* Records shown
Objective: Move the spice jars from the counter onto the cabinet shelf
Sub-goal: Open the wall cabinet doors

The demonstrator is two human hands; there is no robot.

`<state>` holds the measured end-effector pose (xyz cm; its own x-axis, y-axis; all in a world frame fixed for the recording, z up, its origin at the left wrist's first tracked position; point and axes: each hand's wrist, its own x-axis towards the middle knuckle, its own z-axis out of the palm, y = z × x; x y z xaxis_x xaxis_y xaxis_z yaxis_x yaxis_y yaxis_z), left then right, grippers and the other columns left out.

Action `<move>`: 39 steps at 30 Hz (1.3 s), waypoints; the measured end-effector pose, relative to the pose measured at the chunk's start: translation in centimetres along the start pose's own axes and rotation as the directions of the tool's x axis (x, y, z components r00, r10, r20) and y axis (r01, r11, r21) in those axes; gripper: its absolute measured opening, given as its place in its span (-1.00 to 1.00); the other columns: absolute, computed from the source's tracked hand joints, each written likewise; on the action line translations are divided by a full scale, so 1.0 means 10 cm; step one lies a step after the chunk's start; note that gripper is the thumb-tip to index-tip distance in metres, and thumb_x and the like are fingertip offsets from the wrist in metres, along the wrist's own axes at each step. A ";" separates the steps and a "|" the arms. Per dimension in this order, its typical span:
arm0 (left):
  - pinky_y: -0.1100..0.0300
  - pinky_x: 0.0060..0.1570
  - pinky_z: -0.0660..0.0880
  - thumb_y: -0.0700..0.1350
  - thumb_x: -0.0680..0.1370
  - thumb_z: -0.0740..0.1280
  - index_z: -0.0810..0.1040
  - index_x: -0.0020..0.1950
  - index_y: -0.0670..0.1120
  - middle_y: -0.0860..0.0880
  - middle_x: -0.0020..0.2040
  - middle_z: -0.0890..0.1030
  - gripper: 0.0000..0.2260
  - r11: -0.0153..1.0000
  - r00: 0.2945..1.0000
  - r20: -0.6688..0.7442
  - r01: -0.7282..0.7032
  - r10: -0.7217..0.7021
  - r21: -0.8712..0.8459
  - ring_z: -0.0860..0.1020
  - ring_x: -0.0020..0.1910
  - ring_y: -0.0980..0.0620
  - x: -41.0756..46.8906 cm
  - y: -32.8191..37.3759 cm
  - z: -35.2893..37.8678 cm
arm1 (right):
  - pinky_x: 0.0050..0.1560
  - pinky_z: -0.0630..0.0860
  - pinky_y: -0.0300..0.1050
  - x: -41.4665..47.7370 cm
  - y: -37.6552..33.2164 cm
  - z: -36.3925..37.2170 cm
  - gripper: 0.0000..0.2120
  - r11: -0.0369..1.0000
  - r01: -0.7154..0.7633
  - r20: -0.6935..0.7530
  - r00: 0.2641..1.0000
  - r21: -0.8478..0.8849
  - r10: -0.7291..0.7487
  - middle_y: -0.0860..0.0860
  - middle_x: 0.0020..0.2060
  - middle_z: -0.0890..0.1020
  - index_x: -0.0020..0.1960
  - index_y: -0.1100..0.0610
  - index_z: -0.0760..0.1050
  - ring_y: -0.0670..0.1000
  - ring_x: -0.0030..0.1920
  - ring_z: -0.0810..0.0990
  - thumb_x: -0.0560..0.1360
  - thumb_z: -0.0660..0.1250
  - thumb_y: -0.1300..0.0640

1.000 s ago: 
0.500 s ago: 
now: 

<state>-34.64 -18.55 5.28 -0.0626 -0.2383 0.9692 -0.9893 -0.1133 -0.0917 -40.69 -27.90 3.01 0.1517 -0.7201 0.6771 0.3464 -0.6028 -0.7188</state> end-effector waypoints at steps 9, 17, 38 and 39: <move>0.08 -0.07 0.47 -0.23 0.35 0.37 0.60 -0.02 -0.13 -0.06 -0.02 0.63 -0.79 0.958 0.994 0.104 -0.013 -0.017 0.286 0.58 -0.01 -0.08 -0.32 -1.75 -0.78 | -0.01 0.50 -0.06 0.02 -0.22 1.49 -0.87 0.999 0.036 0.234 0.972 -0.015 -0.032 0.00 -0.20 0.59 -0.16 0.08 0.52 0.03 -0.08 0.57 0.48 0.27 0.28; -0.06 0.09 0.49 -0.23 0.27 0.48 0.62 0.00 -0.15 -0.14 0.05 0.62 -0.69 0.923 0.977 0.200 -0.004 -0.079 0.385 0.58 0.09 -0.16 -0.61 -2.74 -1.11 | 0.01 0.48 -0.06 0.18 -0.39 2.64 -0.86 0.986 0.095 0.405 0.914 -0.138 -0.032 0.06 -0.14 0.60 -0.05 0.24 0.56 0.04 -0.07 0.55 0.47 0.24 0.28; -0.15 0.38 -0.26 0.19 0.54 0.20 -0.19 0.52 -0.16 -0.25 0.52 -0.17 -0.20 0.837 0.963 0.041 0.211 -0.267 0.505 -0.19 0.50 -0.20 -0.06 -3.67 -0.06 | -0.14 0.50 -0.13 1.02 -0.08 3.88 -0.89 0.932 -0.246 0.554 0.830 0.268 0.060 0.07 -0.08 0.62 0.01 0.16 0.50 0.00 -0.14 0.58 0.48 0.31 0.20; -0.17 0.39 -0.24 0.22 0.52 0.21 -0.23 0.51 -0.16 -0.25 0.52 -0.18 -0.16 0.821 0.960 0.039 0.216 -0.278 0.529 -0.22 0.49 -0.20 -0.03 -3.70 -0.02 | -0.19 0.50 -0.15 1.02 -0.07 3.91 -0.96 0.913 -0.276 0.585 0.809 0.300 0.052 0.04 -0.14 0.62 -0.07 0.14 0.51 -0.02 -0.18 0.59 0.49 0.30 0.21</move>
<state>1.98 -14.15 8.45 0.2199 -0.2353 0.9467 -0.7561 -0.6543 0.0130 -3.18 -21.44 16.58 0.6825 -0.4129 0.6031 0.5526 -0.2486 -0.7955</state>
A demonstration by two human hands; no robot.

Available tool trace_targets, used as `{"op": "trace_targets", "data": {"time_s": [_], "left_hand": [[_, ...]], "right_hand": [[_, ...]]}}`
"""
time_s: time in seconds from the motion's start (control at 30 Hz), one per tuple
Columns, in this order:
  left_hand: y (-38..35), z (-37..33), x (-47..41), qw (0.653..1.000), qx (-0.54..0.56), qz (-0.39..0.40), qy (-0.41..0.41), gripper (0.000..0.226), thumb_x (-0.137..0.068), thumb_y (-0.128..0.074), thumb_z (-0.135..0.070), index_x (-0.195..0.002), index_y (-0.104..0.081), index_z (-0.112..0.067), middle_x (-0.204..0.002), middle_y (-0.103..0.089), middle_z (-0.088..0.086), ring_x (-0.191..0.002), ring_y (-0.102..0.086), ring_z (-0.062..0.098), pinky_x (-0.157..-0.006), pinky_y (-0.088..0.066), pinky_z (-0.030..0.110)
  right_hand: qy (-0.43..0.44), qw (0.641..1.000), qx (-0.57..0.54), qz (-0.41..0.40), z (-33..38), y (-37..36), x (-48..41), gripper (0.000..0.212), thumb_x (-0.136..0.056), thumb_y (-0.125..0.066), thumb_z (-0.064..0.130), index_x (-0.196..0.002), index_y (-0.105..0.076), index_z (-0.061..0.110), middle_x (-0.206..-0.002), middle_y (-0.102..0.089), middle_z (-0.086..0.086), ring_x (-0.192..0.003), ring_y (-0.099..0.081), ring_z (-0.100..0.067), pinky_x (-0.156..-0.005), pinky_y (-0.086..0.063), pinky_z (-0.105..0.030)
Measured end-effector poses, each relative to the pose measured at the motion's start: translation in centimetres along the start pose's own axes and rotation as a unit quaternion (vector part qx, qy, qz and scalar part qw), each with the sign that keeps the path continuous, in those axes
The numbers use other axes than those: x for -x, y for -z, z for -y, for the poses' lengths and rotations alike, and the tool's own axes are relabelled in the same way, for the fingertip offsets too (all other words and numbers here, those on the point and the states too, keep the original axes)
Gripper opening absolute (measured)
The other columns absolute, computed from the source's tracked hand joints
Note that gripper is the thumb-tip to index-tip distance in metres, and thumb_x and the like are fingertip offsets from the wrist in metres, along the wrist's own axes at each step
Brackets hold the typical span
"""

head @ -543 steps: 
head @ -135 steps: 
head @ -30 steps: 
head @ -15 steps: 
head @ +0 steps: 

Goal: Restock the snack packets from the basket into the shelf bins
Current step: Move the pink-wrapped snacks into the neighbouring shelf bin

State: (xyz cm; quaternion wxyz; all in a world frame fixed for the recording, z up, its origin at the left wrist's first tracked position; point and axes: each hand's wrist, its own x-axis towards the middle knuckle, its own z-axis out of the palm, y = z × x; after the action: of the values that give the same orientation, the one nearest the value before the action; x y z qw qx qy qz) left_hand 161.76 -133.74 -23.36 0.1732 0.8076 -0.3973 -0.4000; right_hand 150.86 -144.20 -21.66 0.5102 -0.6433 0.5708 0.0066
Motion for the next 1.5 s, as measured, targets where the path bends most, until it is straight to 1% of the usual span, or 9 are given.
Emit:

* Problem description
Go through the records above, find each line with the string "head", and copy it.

* Reply
head @ -543 steps: 
head @ -135 steps: 
head @ -30 steps: 
head @ -15 steps: 
head @ +0 steps: 

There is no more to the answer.